## WORK TO BE COMPLETED
Scan the listing below. Copy each line that contains "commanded".

## DATASET EXCERPT
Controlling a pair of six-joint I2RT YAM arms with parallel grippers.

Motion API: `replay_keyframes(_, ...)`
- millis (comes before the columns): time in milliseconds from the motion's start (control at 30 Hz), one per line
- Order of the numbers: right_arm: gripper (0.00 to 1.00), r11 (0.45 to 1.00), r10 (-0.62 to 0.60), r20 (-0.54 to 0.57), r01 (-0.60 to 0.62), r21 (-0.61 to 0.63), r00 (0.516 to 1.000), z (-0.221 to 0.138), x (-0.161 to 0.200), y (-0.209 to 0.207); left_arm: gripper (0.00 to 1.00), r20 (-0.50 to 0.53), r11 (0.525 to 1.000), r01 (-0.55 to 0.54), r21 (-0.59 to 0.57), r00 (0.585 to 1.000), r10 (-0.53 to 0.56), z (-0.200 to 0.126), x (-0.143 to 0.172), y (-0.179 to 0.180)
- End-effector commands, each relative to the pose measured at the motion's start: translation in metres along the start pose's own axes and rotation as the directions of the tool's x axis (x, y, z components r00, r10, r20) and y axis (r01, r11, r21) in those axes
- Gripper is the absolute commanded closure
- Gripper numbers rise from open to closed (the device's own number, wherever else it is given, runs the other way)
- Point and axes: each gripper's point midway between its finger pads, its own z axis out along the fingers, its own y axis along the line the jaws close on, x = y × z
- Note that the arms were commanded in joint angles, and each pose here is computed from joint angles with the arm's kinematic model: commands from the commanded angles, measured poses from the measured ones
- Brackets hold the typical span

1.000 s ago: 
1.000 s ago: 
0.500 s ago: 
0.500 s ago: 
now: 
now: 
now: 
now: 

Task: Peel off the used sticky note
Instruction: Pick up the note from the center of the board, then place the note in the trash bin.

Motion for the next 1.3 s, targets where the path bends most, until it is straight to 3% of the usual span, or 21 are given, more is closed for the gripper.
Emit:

## SOLUTION FOR THIS PROBLEM
- Gripper is the absolute commanded closure
- Note that the arms were commanded in joint angles, and each pose here is computed from joint angles with the arm's kinematic model: commands from the commanded angles, measured poses from the measured ones

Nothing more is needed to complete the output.